Más cruce de datos que allanamientos
Con estos antecedentes y tantos otros que hacen de la corrupción una moneda corriente en Entre Ríos, la Fiscalía Anticorrupción tiene la oportunidad de avanzar de una vez por todas con las raíces del problema. No se trata de ciertos nombres o ciertas empresas, sino de un mecanismo enquistado en diferentes estamentos del Estado provincial que facilita el desvío de dinero público hacia destinos espurios. Ello implica, por un lado, sentar las bases de un trabajo de ordenamiento y cruce de información que parece más relevante que dictar allanamientos. Vincular nombres de empresas, de empresarios y de funcionarios de todos los niveles parece más relevante en el combate a la corrupción. Así lo concluyó la reciente Cumbre Internacional de Datos Abiertos (IODC) que sesionó en Argentina en su capítulo sobre Anticorrupción, donde el acceso a los datos se vuelve crucial en la tarea que le toca afrontar a Cecilia Goyeneche por estos días. Varios países de la región van hacia un modelo de estandarización de los requisitos exigibles a las compañías y empresas que contratan con el Estado para tener un registro mucho más ágil que permita no sólo detectar actos de corrupción sino también prevenirlos.
De los funcionarios a las empresas
El momento que se vive bajo el impulso de los “Cuadernos de la corrupción” marca un escenario inédito en el que apareció quien estaba del otro lado del mostrador: la pata empresaria. En Entre Ríos, este costado tiene muy poco avance y es una gran oportunidad para este nuevo organismo que las investigaciones de corrupción avancen tanto sobre los funcionarios como sobre los empresarios. Allí están a la espera los empresarios Senor, del fraude que significó “Grandes Máquinas S.A.”, o la pseudo empresa de Bustamante, uno de los procesados por la contratación irregular de Publicidad Oficial; o Entretenimientos de la Costa, el sello con el que Marizza-Pérez explotan el juego en Concepción del Uruguay.
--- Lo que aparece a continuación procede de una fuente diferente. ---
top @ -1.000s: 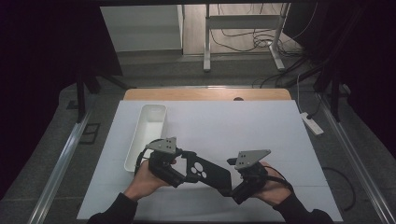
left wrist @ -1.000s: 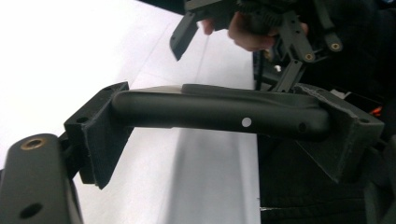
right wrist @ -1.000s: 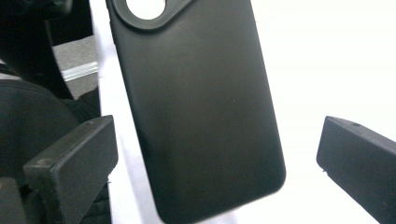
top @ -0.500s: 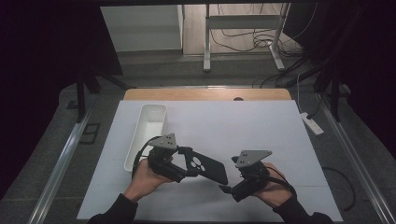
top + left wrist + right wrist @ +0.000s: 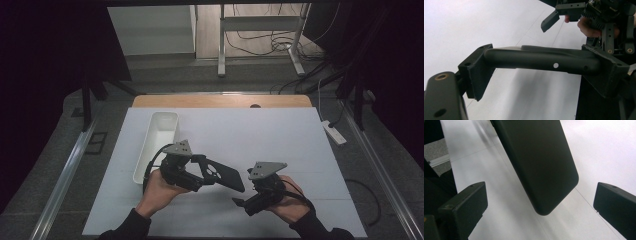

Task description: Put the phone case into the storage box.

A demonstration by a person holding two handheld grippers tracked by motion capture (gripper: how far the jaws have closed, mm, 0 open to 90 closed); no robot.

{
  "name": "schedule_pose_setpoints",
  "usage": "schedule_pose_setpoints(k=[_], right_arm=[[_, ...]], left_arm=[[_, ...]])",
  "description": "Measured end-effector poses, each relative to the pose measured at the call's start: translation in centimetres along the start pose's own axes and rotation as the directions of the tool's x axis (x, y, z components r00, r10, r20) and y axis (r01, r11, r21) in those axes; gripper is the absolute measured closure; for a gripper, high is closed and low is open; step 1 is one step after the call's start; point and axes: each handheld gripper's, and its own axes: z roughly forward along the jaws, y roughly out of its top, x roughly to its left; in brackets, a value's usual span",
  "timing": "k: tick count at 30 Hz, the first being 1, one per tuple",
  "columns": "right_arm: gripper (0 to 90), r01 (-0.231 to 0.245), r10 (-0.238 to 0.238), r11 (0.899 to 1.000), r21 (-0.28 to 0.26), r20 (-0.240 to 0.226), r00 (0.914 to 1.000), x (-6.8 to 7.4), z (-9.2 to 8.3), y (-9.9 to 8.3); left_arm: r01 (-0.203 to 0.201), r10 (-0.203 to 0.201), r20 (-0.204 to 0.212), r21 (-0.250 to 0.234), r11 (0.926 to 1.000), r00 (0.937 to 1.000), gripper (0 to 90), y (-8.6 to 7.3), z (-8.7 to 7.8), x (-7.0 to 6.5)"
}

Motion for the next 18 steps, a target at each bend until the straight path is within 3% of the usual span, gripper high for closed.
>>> schedule_pose_setpoints(k=[7, 18], right_arm=[[0.0, 0.005, -0.006, 1.0, 0.01, 0.051, 0.9987, 0.25, 0.19, 0.06], [0.0, 0.011, -0.013, 1.0, 0.029, 0.077, 0.9969, 0.58, 0.92, 0.46]], left_arm=[[0.021, -0.021, -0.011, 0.002, 0.9998, 0.9997, 15.6, 0.15, 0.12, -0.18], [0.04, -0.04, -0.007, 0.005, 0.9992, 0.9992, 15.6, 0.67, 0.46, -0.87]])
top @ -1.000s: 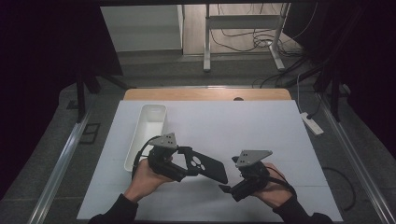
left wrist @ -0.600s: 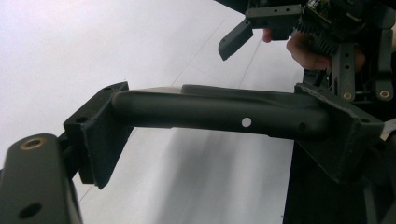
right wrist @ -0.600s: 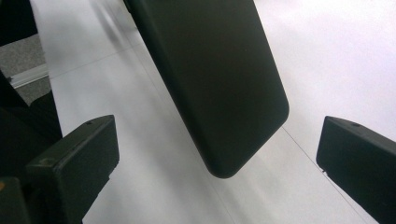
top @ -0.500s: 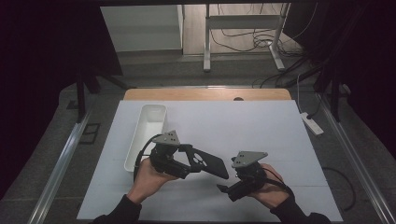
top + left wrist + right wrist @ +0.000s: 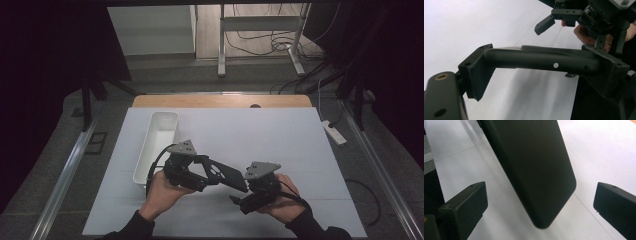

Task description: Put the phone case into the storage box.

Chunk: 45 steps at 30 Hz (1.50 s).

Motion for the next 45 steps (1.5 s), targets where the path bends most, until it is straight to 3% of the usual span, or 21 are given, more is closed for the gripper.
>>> schedule_pose_setpoints(k=[4, 12, 14, 23, 25, 34, 37, 45], right_arm=[[6.1, 0.017, -0.017, 1.0, 0.0, 0.018, 0.9997, 0.2, 0.2, 0.1], [29.7, 0.04, -0.04, 0.999, 0.002, 0.088, 0.9953, 0.2, 0.5, 0.2], [31.7, 0.043, -0.043, 0.999, 0.006, 0.097, 0.9943, 0.2, 0.5, 0.2], [48.4, 0.109, -0.108, 0.994, 0.003, 0.162, 0.9808, 1.0, 0.8, 0.2], [56.6, 0.135, -0.132, 0.991, -0.006, 0.187, 0.9734, 1.2, 0.6, 0.2], [71.9, 0.177, -0.172, 0.984, -0.013, 0.186, 0.9674, 1.5, 0.4, 0.2], [74.8, 0.187, -0.182, 0.982, -0.009, 0.183, 0.9662, 1.6, 0.4, 0.2], [81.8, 0.203, -0.198, 0.979, -0.006, 0.19, 0.9617, 1.7, 0.4, 0.2]], left_arm=[[0.008, -0.008, 0.008, 0.0, 1.0, 0.9999, 15.6, 0.2, 0.2, -0.2], [0.032, -0.032, 0.016, -0.005, 0.9995, 0.9994, 15.5, 0.5, 0.5, -0.4], [0.036, -0.036, 0.02, -0.007, 0.9993, 0.9991, 15.5, 0.6, 0.5, -0.4], [0.066, -0.065, 0.024, -0.011, 0.9978, 0.9976, 15.2, 0.6, 0.7, -0.3], [0.064, -0.063, 0.017, -0.011, 0.9979, 0.9978, 14.9, 0.7, 0.7, -0.4], [0.107, -0.107, 0.004, -0.029, 0.9938, 0.9943, 13.7, 1.1, 0.7, -0.2], [0.135, -0.135, 0.007, -0.034, 0.9903, 0.9909, 13.4, 1.1, 0.9, -0.1], [0.16, -0.159, 0.012, -0.04, 0.9864, 0.9872, 12.7, 1.1, 0.9, 0.1]])
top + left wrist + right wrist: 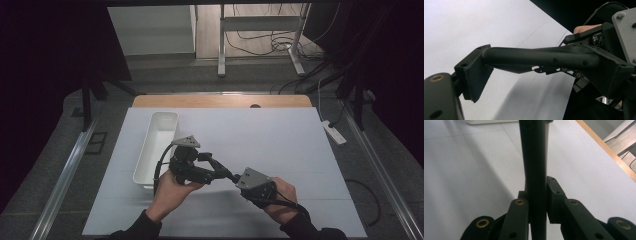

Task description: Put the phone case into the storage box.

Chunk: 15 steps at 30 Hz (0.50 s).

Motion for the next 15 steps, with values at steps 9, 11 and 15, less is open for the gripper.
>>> schedule_pose_setpoints(k=[9, 11, 15], right_arm=[[84.8, 0.017, -0.018, 1.0, 0.018, 0.024, 0.9996, 0.0, -0.16, 0.06], [84.9, 0.013, -0.014, 0.999, 0.031, 0.008, 0.9999, -0.06, -0.08, 0.04], [84.9, -0.009, 0.009, 0.999, 0.036, -0.013, 0.9999, -0.27, -0.02, -0.06]], left_arm=[[0.031, -0.031, 0.026, -0.012, 0.9994, 0.9992, 7.4, -0.05, -0.13, 0.66], [0.024, -0.024, 0.013, -0.016, 0.9996, 0.9996, 6.8, -0.07, -0.26, 0.81], [0.008, -0.008, -0.004, -0.014, 0.9999, 1.0, 4.5, -0.16, -0.41, 0.82]])
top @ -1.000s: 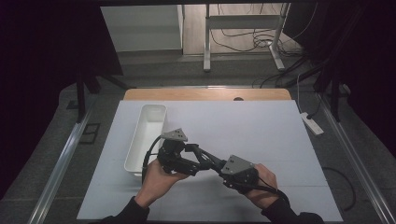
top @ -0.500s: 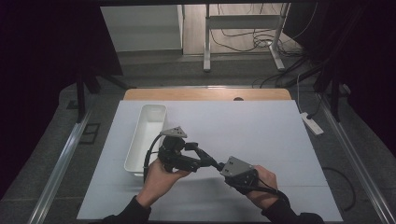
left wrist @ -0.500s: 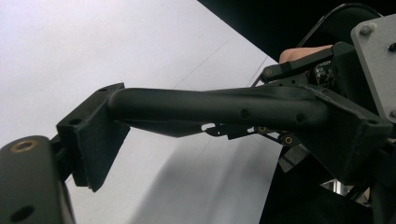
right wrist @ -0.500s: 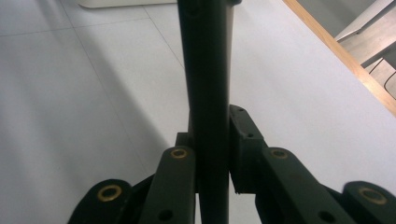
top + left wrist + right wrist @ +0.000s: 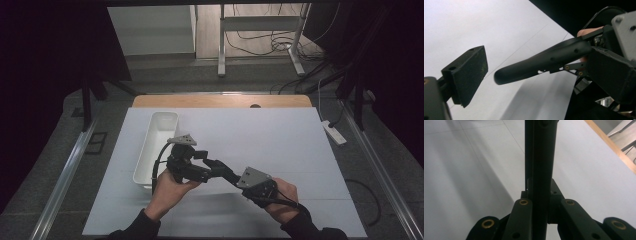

O las contratistas de cada pequeña ciudad de Entre Ríos donde algunos intendentes contratan a sus ex-socios de forma directa o acuerdan la creación de empresas ficticias para contratarse a sí mismos una vez que toman el control del Estado y sus recursos. Parece ser una gran oportunidad para que la justicia demuestre que está dispuesta realmente a combatir la corrupción y cortar los circuitos por donde se desangra el Estado a costa de funcionarios y empresarios ricos y pueblos pobres.